Now we shall give a short account of the influence of the Inquisition on the Masonic Order, confining our attention to Spain, with a few brief references to Portugal, and to the 18th and 19th century. We shall, therefore, not allude to the persecution of the Knights Templar, who suffered such fearful torments at the hands of the Inquisition.

 

In 1738, Pope Clement XII excommunicated all Freemasons in the bull "In eminenti," and two years after, in 1740, Philip V, king of Spain, published a royal decree which was the first blow struck at Freemasonry by Spain. Many Freemasons were arrested and sent to the galleys where, laden with chains, ill fed and worse treated, they were compelled to toil at the oars without compensation. In 1751, immediately upon the publication of the bull "Providas romanorum ponticum," Ferdinand VI of Spain issued a still more severe edict against the Order, and now the Inquisition began to wage a merciless war against Freemasonry.

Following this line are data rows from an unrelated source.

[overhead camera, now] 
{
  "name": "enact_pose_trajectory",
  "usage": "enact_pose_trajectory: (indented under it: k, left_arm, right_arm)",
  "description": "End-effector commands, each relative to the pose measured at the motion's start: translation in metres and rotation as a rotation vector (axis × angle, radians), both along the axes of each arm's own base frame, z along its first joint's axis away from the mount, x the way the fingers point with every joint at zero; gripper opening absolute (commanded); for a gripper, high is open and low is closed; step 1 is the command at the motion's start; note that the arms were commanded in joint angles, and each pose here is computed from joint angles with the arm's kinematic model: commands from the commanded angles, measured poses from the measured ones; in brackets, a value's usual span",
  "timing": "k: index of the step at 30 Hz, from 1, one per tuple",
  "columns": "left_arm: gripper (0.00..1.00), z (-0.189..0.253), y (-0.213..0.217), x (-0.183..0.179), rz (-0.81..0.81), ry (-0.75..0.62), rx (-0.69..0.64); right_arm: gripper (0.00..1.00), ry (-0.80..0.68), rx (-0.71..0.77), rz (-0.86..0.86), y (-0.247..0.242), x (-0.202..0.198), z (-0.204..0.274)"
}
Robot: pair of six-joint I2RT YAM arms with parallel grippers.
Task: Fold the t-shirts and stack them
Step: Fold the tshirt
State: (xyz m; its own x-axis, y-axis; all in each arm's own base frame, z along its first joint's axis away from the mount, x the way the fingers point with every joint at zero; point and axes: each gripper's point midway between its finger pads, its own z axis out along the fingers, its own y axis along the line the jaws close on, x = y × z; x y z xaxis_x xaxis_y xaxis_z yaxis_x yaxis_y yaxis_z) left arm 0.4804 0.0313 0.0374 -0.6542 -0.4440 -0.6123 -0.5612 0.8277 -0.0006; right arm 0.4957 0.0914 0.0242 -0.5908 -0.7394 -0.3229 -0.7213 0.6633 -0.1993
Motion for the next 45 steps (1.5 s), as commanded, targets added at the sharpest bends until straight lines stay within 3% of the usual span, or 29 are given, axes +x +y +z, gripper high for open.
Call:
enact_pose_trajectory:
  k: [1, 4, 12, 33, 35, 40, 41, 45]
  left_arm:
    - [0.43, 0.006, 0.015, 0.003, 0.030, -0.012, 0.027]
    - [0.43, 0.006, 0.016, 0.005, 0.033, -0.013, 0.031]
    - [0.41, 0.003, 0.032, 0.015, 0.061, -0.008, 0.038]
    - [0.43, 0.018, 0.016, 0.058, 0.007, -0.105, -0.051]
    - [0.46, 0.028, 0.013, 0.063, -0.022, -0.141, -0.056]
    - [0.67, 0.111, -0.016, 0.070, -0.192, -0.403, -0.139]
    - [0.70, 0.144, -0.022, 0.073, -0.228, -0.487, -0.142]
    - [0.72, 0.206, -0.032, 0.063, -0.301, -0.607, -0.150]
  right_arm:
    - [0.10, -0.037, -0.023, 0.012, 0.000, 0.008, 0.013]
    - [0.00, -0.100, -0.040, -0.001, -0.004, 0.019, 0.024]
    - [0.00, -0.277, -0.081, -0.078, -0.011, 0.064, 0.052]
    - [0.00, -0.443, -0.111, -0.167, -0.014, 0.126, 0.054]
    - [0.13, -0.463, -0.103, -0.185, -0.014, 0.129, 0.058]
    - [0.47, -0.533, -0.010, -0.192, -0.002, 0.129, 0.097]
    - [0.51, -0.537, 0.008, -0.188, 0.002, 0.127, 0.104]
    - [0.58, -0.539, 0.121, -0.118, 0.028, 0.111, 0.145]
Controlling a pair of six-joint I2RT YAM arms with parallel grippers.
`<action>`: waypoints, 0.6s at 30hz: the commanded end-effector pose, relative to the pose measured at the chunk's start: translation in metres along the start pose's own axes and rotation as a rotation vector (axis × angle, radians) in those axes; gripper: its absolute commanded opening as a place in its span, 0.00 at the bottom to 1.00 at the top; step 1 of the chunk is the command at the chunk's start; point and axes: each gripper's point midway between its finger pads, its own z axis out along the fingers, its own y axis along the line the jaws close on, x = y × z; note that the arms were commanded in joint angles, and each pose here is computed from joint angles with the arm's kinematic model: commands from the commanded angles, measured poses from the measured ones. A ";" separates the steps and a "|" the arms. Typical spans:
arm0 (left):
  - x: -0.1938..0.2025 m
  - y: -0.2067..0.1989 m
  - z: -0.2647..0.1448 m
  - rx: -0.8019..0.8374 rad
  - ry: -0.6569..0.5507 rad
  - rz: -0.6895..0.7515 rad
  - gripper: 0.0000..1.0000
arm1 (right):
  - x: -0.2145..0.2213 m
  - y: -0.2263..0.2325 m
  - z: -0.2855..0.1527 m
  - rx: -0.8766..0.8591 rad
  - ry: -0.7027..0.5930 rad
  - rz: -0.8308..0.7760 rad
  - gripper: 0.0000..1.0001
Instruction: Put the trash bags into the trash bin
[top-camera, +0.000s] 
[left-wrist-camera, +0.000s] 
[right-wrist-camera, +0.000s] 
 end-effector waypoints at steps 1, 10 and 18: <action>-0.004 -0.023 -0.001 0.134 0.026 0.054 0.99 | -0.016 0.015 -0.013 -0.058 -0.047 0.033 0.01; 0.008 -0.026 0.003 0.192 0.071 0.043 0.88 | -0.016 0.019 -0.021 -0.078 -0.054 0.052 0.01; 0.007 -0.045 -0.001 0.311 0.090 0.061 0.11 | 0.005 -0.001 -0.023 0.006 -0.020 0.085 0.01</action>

We translate the following from the "Ritual del Maestro Mason" (Madrid, 1909), an official publication of the Spanish Grand Orient:

 

"The persecutions reached their height in Spain in 1751, as a result of the new anathema launched by Benedict and the denunciations of an ambitious, malevolent friar named Jose Torrubia, who, desirous of obtaining a bishopric as reward for his services, had promised to exterminate Freemasonry. He quickly rose to revisor and censor of the Holy Office, which latter ordered him to enter a lodge under an assumed name, after receiving from the Papal Penitentiary a dispensation authorizing him to take any oath which might be required of him. This Torrubia actually did, and soon thereafter he began to visit lodge after lodge in the peninsula until he had gathered all the information he required for the execution of his infamous plan. Having achieved this purpose, he presented to the Tribunal of the Inquisition a terrible denunciation of the labors of Freemasonry, accompanied by a list of ninety-seven lodges, with the membership roll of each.

 

"As a result of this denunciation, hundreds of Freemasons were arrested and many were tortured by the Inquisition."

 

In his "Histoire de l'Inquisition," Llorente gives an account of the prosecution of a Monsieur Tournon, in 1757. This man, a Parisian, had been called to Madrid by the Spanish government to instruct Spanish workmen in the making of brass buckles. One of his pupils denounced him to the Holy Office as a heretic, alleging that Tournon had endeavored to induce him and others to become Freemasons. Tournon had shown them diplomas or charts on which architectural and astronomical instruments were depicted, and this had caused them to suspect magic, "in which belief they were confirmed when they heard the imprecations contained in the oath that, according to Tournon, they would have to take to preserve profound secrecy regarding all they should see or hear in the lodges."